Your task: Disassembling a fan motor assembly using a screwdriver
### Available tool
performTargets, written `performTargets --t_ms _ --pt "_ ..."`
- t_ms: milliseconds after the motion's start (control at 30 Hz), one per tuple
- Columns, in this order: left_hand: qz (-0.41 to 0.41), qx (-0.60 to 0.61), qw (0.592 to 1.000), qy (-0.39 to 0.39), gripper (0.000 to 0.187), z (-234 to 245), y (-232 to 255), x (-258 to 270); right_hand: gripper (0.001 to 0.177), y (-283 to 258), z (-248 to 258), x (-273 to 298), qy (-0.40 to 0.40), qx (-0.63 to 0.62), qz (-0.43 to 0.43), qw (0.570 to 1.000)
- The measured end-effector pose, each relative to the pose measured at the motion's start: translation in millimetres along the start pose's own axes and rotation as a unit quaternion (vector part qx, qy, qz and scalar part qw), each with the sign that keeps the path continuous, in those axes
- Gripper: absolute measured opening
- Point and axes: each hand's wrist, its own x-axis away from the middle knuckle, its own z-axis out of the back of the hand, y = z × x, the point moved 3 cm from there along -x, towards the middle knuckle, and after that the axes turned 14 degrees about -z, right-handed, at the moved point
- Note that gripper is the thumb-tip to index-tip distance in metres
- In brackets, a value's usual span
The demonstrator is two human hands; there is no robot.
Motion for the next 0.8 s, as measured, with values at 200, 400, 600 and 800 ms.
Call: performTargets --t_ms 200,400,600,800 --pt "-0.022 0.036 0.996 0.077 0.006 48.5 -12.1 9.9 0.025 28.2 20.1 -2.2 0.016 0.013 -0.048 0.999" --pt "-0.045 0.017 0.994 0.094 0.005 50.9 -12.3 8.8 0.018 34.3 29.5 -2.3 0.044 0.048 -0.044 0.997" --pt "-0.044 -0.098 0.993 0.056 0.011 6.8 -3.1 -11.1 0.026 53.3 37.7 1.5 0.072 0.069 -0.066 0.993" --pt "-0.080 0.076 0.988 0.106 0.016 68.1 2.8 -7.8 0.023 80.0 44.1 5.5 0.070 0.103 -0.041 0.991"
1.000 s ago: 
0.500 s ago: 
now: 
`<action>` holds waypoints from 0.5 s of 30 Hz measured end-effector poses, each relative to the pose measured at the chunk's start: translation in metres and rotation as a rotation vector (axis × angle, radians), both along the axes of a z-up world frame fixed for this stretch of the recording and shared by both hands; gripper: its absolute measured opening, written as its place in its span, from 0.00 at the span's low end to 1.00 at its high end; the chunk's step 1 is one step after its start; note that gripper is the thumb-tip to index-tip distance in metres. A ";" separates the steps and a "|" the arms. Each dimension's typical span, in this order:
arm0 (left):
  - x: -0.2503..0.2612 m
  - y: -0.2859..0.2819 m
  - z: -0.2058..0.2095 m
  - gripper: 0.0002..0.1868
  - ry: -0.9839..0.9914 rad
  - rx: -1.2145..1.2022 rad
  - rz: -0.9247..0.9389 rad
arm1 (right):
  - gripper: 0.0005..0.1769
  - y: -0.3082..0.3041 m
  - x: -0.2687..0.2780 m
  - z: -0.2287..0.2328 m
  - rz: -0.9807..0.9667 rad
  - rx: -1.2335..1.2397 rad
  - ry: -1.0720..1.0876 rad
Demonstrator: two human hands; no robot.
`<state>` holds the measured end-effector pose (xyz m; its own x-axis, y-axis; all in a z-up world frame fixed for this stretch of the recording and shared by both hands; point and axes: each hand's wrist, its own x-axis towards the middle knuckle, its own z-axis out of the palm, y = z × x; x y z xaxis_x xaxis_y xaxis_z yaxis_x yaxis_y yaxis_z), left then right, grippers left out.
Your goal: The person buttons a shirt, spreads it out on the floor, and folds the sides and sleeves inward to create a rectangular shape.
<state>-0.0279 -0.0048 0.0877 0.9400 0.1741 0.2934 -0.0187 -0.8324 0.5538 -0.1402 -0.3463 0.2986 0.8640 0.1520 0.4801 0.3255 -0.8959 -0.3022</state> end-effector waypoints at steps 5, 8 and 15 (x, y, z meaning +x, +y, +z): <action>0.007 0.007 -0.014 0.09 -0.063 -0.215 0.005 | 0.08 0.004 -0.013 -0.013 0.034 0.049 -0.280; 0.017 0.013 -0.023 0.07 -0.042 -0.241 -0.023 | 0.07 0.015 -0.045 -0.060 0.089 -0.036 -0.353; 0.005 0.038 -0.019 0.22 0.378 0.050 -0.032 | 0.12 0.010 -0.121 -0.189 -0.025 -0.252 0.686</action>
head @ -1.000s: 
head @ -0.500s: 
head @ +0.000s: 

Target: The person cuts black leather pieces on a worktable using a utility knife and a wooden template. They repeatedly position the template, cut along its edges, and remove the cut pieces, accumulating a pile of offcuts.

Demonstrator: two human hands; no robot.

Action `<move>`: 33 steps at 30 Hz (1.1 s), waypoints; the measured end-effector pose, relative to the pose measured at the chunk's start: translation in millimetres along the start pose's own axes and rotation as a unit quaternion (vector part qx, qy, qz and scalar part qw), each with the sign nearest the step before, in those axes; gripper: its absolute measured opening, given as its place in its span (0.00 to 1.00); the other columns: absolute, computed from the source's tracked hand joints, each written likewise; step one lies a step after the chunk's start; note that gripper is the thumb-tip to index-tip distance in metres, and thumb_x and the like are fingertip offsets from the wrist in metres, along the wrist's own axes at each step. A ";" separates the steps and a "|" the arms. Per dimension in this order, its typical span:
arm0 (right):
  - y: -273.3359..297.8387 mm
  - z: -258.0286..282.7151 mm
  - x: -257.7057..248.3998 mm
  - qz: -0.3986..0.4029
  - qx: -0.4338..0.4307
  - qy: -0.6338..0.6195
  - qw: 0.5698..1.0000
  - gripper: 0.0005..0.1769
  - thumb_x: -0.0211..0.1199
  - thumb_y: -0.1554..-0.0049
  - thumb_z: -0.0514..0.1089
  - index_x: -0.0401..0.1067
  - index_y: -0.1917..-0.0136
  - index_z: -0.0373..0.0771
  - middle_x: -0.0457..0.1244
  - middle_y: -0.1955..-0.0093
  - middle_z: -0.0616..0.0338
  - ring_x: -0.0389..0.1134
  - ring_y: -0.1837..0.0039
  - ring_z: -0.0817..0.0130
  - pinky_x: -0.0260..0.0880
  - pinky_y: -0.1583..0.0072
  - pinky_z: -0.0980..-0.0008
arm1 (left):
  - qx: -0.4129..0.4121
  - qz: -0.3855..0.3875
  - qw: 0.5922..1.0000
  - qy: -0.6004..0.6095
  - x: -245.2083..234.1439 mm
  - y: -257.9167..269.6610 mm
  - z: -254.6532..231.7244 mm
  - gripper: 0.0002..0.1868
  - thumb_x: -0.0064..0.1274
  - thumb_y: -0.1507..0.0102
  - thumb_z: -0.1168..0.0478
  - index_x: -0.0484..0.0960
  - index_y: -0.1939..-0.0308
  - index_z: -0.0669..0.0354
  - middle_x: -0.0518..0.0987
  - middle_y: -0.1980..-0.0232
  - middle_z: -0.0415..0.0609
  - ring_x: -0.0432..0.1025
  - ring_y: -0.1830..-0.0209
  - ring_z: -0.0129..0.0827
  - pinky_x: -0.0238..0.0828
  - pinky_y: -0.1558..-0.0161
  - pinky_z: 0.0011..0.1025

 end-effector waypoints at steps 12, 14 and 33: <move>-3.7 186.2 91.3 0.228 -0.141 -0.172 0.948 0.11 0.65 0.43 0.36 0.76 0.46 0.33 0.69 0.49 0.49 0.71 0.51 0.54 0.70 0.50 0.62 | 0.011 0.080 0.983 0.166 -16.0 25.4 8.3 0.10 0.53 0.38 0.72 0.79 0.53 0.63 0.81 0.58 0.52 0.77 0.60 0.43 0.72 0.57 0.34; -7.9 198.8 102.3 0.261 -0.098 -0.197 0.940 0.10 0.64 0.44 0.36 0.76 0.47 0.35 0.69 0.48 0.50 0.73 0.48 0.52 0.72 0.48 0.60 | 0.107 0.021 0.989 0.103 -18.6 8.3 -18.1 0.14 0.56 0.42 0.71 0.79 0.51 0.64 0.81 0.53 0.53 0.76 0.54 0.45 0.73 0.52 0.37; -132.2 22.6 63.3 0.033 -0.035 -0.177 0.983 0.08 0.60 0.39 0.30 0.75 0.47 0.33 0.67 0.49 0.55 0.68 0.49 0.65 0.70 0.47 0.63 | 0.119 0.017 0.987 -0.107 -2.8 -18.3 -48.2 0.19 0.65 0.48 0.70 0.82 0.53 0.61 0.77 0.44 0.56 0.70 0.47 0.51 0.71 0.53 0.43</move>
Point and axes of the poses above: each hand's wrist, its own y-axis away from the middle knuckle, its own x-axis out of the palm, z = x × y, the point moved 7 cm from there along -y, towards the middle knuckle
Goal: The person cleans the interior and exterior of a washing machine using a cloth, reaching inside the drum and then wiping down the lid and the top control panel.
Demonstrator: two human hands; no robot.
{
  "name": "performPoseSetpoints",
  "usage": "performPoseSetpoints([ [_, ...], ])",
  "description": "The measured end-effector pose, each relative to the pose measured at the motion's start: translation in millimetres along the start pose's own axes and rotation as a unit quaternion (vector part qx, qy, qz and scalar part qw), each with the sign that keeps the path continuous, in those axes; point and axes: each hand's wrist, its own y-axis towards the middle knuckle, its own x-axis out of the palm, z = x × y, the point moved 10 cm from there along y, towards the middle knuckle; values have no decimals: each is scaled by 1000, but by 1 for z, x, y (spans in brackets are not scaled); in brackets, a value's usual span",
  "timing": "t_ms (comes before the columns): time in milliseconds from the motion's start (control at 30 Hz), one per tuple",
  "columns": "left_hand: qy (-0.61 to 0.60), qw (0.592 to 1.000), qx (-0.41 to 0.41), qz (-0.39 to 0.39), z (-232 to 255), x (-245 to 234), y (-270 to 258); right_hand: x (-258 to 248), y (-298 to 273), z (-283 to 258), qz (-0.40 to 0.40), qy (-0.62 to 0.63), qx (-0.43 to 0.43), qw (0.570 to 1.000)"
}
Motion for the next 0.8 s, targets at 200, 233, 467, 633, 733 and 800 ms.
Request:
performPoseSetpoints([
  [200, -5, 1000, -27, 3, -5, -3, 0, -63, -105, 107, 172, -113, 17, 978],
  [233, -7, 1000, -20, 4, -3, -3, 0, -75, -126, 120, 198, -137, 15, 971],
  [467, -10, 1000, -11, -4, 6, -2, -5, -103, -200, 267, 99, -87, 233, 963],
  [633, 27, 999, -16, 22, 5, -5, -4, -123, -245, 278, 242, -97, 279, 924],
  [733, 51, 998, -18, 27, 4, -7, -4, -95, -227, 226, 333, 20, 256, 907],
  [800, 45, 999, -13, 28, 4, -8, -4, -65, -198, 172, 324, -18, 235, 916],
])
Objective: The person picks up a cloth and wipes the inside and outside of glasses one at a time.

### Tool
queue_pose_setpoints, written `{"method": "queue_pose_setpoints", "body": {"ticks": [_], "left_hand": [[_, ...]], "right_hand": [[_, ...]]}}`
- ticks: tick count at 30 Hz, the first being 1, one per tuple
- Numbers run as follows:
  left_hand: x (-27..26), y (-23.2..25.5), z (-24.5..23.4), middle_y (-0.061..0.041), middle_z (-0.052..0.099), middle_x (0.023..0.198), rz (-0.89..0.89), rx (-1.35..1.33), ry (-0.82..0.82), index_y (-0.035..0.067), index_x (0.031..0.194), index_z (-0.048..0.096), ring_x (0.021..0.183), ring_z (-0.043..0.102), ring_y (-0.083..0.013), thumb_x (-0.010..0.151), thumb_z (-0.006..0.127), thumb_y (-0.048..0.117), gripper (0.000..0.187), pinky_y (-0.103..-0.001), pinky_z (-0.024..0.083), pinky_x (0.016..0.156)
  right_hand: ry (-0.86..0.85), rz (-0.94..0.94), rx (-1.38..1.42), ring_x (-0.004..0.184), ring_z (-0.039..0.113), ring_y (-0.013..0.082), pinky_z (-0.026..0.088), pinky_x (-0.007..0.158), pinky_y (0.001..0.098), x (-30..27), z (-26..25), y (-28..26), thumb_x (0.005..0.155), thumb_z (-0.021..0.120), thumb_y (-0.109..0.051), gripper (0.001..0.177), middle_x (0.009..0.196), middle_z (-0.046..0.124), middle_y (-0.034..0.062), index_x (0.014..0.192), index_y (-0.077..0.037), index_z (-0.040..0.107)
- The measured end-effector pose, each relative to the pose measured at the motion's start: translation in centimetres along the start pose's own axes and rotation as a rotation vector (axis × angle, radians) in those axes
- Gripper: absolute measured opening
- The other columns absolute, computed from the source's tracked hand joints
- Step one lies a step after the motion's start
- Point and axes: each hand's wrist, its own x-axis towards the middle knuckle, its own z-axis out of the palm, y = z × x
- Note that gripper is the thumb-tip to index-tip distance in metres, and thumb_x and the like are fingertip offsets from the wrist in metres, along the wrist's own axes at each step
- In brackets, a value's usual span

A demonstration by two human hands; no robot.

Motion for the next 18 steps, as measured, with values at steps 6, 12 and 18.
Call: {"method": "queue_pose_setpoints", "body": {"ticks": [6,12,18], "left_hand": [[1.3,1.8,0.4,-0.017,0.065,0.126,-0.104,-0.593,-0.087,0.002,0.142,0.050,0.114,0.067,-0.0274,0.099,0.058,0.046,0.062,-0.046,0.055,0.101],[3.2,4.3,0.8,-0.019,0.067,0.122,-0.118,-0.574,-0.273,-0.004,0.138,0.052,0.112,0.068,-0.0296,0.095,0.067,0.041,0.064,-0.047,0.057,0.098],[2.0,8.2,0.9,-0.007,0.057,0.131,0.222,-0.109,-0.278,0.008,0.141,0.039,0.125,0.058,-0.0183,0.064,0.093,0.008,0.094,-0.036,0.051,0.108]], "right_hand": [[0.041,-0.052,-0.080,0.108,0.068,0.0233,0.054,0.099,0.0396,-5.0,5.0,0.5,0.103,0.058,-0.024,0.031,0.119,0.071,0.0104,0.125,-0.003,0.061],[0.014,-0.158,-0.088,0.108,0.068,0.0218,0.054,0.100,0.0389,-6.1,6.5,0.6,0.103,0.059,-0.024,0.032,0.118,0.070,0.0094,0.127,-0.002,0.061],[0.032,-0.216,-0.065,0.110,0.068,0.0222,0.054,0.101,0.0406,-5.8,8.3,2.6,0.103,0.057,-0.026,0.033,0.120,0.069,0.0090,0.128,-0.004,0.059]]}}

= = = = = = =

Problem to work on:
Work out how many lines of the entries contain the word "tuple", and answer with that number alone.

Response box:
3